### INSTRUCTIONS TO FOLLOW
Transcribe the records verbatim, images excluded.

### DATA LISTING
[Start of Attachment]

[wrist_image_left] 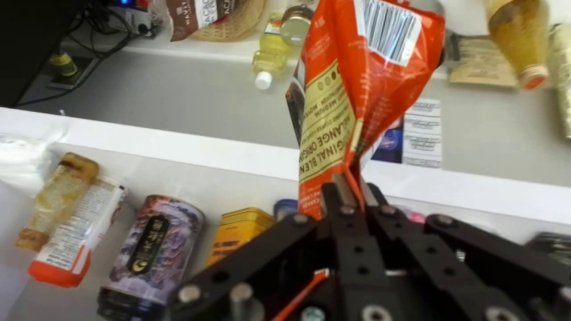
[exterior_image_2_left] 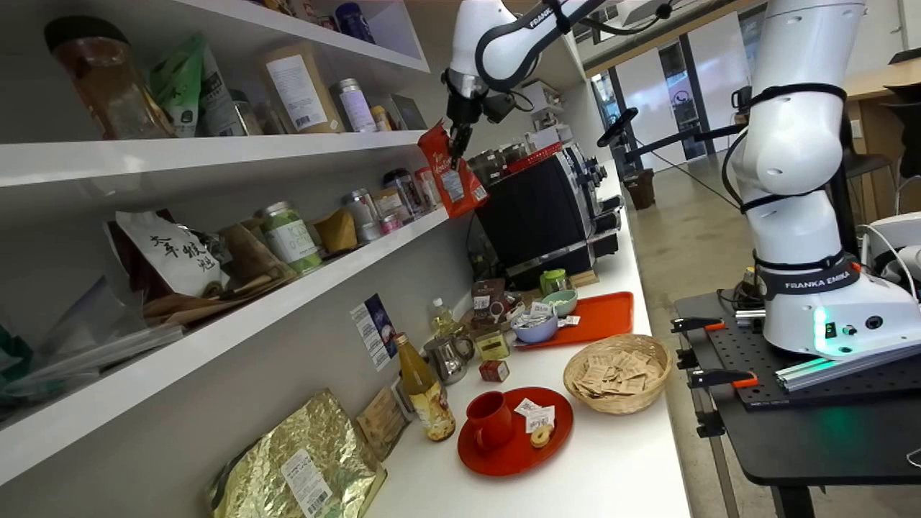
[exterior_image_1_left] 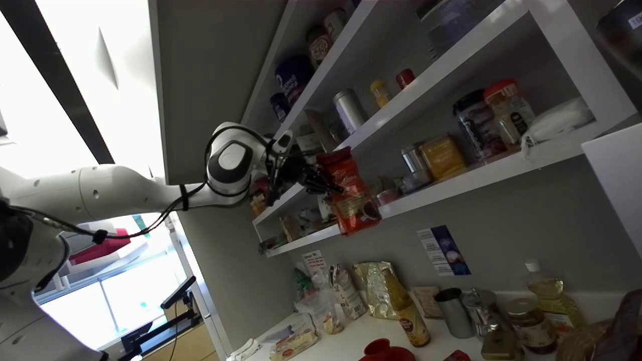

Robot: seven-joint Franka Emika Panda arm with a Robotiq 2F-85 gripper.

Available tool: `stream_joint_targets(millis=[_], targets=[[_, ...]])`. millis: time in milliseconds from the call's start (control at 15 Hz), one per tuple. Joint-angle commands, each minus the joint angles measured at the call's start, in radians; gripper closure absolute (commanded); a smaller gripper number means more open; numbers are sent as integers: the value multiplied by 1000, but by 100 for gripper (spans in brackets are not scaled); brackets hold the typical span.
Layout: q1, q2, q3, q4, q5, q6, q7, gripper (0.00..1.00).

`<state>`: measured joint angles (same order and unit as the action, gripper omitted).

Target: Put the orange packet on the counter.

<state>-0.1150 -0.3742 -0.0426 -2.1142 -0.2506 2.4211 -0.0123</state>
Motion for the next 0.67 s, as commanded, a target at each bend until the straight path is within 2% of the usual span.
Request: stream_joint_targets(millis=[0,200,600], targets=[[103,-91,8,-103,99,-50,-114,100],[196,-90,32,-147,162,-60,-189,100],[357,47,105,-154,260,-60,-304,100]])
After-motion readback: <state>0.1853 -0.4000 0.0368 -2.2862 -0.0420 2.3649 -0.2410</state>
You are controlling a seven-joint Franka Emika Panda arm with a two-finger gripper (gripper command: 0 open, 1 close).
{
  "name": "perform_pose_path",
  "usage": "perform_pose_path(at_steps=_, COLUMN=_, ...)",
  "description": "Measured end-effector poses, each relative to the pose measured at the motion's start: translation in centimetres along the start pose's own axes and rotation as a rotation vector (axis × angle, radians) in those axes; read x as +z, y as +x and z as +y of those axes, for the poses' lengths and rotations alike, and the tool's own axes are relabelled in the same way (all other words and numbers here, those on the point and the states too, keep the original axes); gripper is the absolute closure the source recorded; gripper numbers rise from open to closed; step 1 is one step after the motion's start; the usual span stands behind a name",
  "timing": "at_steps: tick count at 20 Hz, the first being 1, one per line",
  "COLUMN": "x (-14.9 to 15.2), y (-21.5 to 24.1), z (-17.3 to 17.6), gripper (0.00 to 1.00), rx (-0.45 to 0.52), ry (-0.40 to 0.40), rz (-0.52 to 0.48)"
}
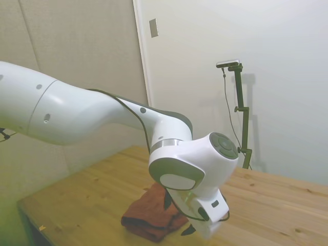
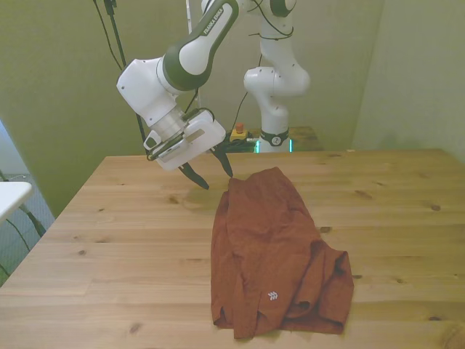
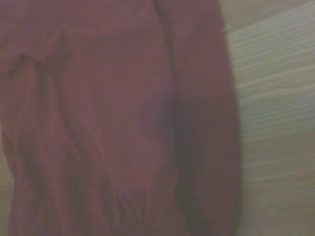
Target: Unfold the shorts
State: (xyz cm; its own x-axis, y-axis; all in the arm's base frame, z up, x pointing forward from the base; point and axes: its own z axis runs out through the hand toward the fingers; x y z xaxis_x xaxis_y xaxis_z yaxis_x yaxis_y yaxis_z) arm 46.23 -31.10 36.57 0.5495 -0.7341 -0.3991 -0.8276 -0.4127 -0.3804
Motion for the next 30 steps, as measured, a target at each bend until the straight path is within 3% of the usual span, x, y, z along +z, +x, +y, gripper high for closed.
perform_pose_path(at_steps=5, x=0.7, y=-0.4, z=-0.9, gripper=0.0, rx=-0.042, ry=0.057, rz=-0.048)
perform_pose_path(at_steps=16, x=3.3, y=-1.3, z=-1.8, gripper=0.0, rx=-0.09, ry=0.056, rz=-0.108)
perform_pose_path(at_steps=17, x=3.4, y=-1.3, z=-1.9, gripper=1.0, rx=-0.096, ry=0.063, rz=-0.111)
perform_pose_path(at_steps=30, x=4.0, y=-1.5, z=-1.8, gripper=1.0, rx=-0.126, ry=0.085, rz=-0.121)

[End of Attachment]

### YOUR SOLUTION
[wrist_image_left] 
[exterior_image_2_left] 
[exterior_image_1_left] 

Robot: seven-joint Franka Emika Panda arm with a Robotiq 2F-85 gripper.

Available tool: `stream_joint_targets(millis=[_], targets=[[_, ...]])`. millis: time in milliseconds from the call's start (control at 15 Hz), one per tuple. Joint-angle commands, each minus the joint angles measured at the call's start, in radians; gripper closure absolute (commanded); a smaller gripper number means more open; numbers are sent as integers: the value multiplied by 1000, but by 100 for gripper (spans in brackets are not scaled); brackets hold the typical span.
Layout: q1, q2, q3, q4, q5, q6, q7, gripper (0.00..1.00).

`<state>`: measured joint angles (same order and unit as the action, gripper omitted).

Target: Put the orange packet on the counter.

<state>-0.1150 -0.3742 -0.0426 -2.1142 -0.2506 2.4211 -0.0123</state>
Motion for the next 0.67 s, as commanded, a target at each bend until the straight path is within 2% of the usual span.
Request: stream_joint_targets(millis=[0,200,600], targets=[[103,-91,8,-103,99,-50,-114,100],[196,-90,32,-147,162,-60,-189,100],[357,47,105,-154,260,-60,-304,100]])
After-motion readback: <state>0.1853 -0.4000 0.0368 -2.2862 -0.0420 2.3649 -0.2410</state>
You are controlling a seven-joint Franka Emika Panda arm with a two-finger gripper (gripper command: 0 open, 1 close).
{
  "name": "perform_pose_path",
  "usage": "perform_pose_path(at_steps=_, COLUMN=_, ...)",
  "description": "Measured end-effector poses, each relative to the pose measured at the motion's start: translation in centimetres along the start pose's own axes and rotation as a rotation vector (axis × angle, radians) in those axes; read x as +z, y as +x and z as +y of those axes, for the poses' lengths and rotations alike, and the tool's own axes are relabelled in the same way (all other words and numbers here, those on the point and the states too, keep the original axes); gripper is the absolute closure the source recorded; gripper numbers rise from open to closed; step 1 is one step after the motion's start; the usual span stands behind a name",
  "timing": "at_steps: tick count at 20 Hz, the first being 1, one per line",
  "COLUMN": "x (-14.9 to 15.2), y (-21.5 to 24.1), z (-17.3 to 17.6), gripper (0.00 to 1.00), rx (-0.45 to 0.52), ry (-0.40 to 0.40), rz (-0.52 to 0.48)"
}
Target: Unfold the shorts
State: (xyz cm; its own x-axis, y-axis; all in the arm's base frame, z up, x pointing forward from the base; point and axes: its own z axis runs out through the hand toward the fingers; x y z xaxis_x xaxis_y xaxis_z yaxis_x yaxis_y yaxis_z) arm 46.23 -31.10 36.57 0.5495 -0.7341 -0.3991 -0.8276 -0.4127 -0.3804
Motion for the next 30 steps, as measured, a target at each bend until the straight path is within 3% of the usual span, x, y, z along +z, +x, +y, gripper high for closed.
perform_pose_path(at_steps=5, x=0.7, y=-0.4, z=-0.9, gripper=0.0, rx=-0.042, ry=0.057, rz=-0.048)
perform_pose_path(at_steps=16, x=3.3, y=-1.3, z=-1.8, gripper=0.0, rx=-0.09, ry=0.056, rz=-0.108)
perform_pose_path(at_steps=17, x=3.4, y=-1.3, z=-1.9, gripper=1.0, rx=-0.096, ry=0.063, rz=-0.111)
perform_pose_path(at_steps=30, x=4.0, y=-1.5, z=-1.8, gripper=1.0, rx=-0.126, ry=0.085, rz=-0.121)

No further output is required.